Keeping the SPE database size reasonable avoids processing slowdowns caused by database operations – specifically when using SQLite, any write operation essentially creates a copy of the entire database file… and if the file has several MB or even a few GB, this takes some time even on a fast SSD… which may lead to several seconds or even tens of seconds delays in processing.
- either call
DELETE /audiofile
– this operation- deletes the audiofile database records
- deletes all related cached processing results (if caching is on, see above)
- physically deletes the file from SPE storage
- or call
DELETE /audiofile/registration
– this operation- deletes the audiofile database records
- deletes all related cached processing results (if caching is on, see above)

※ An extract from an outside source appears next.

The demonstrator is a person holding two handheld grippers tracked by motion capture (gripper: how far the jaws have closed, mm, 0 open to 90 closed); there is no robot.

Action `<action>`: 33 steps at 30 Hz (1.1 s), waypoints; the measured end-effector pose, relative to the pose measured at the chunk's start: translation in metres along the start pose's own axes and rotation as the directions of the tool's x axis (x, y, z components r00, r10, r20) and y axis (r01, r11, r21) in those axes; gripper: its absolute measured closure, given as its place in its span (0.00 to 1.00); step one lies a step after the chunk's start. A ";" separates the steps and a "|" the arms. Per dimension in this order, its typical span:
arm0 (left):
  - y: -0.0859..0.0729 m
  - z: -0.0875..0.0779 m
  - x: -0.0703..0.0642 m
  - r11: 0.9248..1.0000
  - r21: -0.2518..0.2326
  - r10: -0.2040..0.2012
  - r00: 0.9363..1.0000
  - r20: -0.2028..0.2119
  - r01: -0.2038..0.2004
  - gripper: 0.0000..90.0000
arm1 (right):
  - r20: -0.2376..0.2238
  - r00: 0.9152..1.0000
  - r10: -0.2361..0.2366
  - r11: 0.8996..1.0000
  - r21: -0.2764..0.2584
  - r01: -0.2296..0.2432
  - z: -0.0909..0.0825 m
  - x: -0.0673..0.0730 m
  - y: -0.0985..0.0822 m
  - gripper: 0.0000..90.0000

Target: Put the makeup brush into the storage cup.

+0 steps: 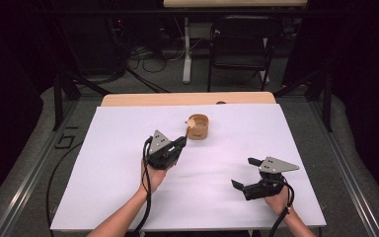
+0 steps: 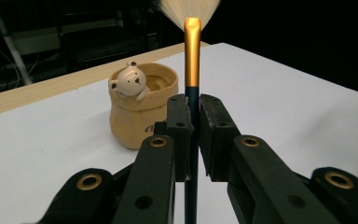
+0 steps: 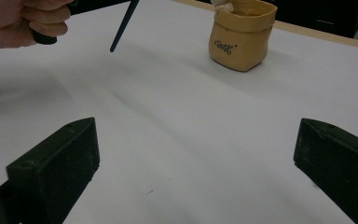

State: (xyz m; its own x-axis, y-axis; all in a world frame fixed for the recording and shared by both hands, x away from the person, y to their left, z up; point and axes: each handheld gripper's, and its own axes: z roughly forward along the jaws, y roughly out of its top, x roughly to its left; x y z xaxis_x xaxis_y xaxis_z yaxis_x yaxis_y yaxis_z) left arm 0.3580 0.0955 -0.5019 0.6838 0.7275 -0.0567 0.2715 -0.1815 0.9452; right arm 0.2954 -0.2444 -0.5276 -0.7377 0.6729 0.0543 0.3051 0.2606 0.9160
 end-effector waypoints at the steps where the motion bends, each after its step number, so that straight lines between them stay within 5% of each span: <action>1: -0.001 0.000 -0.001 1.000 -0.010 0.006 1.000 0.006 -0.006 0.92 | 0.001 1.000 0.001 1.000 0.001 -0.001 0.000 0.000 0.000 0.00; 18: -0.006 0.004 -0.010 0.998 -0.060 0.029 0.999 0.026 -0.027 0.92 | -0.030 0.999 0.012 1.000 0.004 -0.012 0.005 0.000 0.005 0.00; 33: -0.009 0.010 -0.024 0.996 -0.064 0.061 0.997 0.054 -0.057 0.93 | -0.048 0.998 0.043 0.997 -0.062 -0.046 0.022 -0.008 0.028 0.00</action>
State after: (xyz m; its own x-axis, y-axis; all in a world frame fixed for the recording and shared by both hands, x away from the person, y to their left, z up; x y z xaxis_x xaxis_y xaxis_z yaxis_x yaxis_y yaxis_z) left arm 0.3463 0.0734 -0.5118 0.7348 0.6781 -0.0166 0.1883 -0.1804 0.9654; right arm 0.3229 -0.2271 -0.5109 -0.7519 0.6496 0.1126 0.3005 0.1857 0.9355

- does NOT physically delete the file, i.e. some external process should eventually ensure its deletion, to avoid cumulation of unneeded obsolete audiofiles in SPE storage
NOTE: If you process realtime streams and use the option to save the incoming stream audio to a file (even if only occasionally, like for troubleshooting purposes), keep in mind that the audiofile is created in SPE storage and as such is also registered in SPE database… so a proper housekeeping should be done in this case as well.

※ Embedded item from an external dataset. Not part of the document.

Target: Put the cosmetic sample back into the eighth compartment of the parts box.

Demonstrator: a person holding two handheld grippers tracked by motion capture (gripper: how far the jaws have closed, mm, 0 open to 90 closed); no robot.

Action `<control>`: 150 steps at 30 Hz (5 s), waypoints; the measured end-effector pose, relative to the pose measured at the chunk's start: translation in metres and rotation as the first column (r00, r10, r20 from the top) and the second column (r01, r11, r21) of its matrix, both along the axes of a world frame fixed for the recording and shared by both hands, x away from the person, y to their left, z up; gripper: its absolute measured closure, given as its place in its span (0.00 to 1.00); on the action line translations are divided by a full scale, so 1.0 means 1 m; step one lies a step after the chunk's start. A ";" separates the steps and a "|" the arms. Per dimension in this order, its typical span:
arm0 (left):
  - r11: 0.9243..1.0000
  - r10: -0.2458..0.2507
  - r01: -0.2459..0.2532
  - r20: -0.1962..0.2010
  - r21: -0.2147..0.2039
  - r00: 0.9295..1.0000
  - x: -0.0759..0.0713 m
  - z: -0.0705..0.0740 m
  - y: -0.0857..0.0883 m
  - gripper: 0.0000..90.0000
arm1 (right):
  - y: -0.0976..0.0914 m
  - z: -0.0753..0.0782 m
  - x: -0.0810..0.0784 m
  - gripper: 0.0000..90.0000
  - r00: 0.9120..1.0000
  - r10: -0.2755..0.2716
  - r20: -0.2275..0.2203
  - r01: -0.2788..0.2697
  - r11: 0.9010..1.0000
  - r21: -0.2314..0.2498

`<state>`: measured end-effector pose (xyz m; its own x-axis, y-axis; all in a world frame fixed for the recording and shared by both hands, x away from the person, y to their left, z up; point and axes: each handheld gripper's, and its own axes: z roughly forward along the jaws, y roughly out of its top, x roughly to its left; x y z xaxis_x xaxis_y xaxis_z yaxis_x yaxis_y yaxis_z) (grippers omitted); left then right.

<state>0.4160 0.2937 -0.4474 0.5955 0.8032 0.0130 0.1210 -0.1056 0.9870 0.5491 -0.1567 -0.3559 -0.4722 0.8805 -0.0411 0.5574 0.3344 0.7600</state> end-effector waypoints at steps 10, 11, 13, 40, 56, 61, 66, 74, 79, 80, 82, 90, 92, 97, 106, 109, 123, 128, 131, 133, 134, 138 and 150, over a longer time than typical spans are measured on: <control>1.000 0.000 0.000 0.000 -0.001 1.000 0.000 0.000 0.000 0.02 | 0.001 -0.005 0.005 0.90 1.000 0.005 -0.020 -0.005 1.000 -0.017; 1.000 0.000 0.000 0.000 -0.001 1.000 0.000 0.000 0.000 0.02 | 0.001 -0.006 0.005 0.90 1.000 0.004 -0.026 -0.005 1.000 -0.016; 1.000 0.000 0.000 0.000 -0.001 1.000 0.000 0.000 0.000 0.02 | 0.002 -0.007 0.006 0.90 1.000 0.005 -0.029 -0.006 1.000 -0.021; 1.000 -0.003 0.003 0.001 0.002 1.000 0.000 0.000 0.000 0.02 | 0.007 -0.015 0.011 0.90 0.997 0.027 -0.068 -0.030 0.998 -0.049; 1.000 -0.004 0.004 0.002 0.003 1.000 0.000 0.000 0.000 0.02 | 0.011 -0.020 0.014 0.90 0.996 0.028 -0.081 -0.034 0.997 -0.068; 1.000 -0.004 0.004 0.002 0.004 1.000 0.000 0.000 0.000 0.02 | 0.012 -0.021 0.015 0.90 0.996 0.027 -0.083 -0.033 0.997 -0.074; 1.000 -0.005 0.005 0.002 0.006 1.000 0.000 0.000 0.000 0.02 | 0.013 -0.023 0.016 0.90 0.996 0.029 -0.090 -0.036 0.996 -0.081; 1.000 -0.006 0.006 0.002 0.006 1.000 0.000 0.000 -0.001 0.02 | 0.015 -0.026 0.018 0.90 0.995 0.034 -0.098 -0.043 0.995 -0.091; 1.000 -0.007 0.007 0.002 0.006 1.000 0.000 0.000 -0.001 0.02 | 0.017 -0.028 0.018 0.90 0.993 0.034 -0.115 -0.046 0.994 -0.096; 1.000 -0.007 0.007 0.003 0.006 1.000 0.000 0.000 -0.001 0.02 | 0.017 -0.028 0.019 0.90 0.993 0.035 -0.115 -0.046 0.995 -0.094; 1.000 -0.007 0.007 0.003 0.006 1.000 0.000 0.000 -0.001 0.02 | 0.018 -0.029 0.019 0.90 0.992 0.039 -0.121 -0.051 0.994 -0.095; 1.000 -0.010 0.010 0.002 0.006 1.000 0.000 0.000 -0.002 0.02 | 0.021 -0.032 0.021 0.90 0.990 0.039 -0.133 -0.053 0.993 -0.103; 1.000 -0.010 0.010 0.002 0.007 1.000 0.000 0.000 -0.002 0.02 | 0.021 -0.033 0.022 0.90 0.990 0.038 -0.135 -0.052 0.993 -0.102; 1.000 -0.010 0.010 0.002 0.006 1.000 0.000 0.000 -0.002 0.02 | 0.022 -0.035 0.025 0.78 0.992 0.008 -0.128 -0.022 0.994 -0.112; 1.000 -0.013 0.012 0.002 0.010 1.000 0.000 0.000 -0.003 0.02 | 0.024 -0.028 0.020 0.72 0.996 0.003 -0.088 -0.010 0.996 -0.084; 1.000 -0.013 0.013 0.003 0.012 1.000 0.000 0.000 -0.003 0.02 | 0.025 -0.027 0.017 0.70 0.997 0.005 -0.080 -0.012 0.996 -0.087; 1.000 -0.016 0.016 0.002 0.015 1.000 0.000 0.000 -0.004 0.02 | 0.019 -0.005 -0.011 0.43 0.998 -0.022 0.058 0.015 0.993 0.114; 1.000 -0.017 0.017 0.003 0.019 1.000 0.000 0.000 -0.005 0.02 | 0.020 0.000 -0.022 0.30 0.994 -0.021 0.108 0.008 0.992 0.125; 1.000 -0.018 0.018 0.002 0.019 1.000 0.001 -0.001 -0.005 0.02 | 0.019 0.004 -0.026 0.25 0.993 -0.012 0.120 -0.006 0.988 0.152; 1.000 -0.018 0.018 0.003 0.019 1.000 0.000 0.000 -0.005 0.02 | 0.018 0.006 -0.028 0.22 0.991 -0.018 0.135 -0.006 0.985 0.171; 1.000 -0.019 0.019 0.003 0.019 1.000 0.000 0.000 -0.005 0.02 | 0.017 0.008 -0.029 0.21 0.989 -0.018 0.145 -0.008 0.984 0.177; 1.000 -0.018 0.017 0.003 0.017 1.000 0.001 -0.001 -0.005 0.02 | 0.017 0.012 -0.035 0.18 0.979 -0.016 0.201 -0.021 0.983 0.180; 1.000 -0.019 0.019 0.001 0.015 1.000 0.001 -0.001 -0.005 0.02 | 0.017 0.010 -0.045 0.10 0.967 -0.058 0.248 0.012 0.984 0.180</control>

Use MariaDB instead of SQLite
Using MariaDB as SPE database is generally recommended for bigger processing loads. Unlike SQLite, MariaDB is high-performance and scalable database, designed to handle very high loads easily.
Since MariaDB’s physical storage is designed for high preformance, it does not suffer from delays caused by handling huge files like in the case of SQLite (see the previous section).
Try these SQLite tuning tricks
If you cannot or don’t want to use MariaDB for some reason and need/want to keep using SQLite, you can try these tuning tricks and see if it improves the overall SPE performace:
- Create a RAMdisk and put the database file on the RAMdisk
Hard to say how much gain this can get over the nowadays’ SSDs, but you can give it a try… The database file path is set usingserver.db.sqlite.data_source
option in SPE configuration file, see here. - Set the
temp_store
pragma toMEMORY
, to force creating the temporary tables and indices in memory, instead of using the default, which is a disk file. See more details here. - Set the
synchronous
pragma toNORMAL
or evenOFF
, to let SQLite be less strict in synchronizing (writing) the changes to the database file. These options speed up the database operations at the cost of possible database corruption in case of SPE or operating system crash, see more details here.
Do not process entire audio, but only part
You can significantly speed up the technologies like Language-, Speaker-, Gender ID or Age Estimation by processing only (relevant) parts of the input audio.
For example, instead of extracting a voiceprint or identifying a language from the entire 6-minute long phonecall, you can use only 1 minute, or even 30 seconds of speech… This is still more than enough speech for the technologies to give reliable results, and it dramatically speeds up the processing.
The simplest way to do that is to use the from_time
and to_time
parameters in REST API calls. However, note that these specify the amount of audio, not the amount of speech… In general, selecting like 1-minute long section of audio is likely to contain enough speech for the technologies to work reliably.
A more sophisticated way is to use Voice Activity Detection (VAD) to identify the sections of audio with speech – this technology is extremely fast, so it does not add too much processing overhead.
After getting the VAD results, you can then apply your own logic to choose the suitable part of audio – depending on the kind of audio in your use case, it could be something like “the longest part of speech within the second third of the call”, or something similar.